Problem statement: Set down word for word each line from the start of the listing through the line that contains "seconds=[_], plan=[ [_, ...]", both included.

Data provided:

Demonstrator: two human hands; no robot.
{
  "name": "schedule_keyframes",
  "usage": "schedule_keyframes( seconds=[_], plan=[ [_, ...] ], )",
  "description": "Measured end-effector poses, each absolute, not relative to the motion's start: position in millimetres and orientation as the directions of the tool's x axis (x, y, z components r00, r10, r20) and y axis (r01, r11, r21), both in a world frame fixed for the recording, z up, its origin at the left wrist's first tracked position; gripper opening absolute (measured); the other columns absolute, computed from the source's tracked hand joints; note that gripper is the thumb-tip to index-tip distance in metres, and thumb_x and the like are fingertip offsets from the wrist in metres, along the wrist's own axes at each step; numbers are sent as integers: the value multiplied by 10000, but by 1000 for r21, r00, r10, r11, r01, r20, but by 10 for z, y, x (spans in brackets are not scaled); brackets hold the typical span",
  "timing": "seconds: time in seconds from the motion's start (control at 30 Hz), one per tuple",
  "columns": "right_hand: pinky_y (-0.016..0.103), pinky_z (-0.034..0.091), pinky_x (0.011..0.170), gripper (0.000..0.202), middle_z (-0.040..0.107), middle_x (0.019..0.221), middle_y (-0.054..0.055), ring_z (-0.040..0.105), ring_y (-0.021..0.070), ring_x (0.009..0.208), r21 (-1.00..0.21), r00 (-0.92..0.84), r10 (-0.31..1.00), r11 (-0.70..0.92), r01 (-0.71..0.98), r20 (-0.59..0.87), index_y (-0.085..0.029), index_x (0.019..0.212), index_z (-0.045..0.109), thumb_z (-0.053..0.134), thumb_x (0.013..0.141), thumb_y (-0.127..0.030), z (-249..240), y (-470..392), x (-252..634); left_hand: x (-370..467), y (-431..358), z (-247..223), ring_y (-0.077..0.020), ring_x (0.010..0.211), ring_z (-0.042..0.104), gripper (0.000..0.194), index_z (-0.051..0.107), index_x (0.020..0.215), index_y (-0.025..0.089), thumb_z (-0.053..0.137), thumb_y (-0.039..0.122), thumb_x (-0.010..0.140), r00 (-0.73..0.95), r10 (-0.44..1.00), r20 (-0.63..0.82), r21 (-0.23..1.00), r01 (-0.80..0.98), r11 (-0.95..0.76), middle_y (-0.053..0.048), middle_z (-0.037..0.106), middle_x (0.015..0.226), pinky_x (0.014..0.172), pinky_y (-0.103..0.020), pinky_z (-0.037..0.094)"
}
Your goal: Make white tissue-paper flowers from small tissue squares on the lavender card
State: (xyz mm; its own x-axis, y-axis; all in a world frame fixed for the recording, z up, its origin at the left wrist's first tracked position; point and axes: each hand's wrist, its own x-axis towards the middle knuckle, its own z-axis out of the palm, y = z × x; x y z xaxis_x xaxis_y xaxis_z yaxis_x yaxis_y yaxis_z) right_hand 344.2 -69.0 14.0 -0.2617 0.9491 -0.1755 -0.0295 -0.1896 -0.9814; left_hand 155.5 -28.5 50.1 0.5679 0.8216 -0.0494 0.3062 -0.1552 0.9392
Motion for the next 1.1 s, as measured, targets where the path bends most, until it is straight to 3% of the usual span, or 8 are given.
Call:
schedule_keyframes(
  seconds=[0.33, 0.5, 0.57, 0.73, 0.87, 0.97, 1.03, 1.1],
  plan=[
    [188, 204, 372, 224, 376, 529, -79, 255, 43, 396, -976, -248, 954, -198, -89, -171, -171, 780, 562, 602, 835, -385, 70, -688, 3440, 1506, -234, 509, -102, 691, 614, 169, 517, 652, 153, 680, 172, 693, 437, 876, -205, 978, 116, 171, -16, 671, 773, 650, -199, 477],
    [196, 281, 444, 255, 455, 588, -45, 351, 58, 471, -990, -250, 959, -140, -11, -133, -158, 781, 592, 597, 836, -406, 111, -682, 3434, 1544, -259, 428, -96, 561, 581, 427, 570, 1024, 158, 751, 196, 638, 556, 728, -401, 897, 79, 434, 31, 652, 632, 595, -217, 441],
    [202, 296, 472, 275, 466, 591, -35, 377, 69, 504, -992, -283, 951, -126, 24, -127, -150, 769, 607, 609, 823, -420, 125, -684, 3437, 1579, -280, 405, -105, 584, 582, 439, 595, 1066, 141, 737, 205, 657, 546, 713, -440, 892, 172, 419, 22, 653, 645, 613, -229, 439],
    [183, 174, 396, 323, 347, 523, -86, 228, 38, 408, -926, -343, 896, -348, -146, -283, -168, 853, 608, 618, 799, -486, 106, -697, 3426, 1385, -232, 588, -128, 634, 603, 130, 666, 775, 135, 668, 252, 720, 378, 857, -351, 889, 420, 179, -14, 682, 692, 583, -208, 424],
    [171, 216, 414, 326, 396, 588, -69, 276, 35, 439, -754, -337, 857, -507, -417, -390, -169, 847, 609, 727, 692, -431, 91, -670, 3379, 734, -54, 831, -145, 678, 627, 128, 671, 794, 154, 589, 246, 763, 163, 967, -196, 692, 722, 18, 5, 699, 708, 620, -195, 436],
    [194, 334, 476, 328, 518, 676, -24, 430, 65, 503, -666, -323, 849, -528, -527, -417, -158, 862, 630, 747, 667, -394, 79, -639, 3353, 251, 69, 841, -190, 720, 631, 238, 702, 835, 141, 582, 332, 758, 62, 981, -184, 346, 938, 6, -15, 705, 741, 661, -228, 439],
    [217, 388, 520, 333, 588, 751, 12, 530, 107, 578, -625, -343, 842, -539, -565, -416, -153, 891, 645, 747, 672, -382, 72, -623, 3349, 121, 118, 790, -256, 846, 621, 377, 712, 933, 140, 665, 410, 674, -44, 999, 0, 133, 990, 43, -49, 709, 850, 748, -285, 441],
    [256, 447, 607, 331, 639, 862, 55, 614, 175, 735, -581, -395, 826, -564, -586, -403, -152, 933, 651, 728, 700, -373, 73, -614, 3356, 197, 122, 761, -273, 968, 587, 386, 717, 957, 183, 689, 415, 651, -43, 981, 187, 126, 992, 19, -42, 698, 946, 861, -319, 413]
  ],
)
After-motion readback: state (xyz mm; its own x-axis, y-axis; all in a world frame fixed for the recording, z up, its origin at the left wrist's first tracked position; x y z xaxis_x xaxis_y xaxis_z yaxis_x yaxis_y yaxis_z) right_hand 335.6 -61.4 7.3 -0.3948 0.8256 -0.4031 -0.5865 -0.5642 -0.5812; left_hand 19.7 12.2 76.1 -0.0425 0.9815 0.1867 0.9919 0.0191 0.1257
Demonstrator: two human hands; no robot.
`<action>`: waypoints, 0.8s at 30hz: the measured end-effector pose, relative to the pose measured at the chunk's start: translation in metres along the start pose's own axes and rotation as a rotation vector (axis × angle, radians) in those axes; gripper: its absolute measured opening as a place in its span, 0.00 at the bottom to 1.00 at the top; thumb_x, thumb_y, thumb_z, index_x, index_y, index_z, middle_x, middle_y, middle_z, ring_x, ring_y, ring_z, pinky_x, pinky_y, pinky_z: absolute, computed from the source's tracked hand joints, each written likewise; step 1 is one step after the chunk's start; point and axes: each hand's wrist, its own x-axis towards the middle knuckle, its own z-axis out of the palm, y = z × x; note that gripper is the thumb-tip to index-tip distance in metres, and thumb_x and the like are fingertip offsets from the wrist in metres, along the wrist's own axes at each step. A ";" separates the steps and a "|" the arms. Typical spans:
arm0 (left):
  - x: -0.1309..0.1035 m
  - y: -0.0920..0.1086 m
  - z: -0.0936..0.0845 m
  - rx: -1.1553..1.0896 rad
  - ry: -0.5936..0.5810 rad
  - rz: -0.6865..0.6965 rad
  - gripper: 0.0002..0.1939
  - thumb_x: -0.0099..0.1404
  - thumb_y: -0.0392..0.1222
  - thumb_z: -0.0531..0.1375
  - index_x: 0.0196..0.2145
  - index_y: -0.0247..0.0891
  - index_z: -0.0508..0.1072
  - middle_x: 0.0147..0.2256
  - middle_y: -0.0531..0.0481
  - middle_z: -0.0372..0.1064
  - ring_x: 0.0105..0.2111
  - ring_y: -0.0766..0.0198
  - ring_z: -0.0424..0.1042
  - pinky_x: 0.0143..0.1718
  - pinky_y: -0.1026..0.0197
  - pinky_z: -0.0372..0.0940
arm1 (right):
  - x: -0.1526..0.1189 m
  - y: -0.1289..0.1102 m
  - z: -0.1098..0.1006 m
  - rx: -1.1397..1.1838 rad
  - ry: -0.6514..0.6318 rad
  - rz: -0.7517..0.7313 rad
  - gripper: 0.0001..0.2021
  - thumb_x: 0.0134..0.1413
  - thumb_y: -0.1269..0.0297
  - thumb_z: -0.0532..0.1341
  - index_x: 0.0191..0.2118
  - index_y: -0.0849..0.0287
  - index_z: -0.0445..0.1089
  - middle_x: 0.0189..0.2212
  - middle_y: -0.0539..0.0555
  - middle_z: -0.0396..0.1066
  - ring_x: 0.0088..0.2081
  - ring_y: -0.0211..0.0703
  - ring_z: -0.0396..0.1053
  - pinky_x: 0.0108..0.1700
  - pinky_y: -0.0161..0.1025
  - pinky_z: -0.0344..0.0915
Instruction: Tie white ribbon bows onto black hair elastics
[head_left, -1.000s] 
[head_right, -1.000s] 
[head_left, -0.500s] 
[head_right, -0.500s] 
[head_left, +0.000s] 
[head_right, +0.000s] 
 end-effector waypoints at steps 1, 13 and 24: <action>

Response to the task:
Demonstrator: two human hands; no robot.
{
  "name": "schedule_keyframes",
  "usage": "schedule_keyframes( seconds=[_], plan=[ [_, ...] ], )",

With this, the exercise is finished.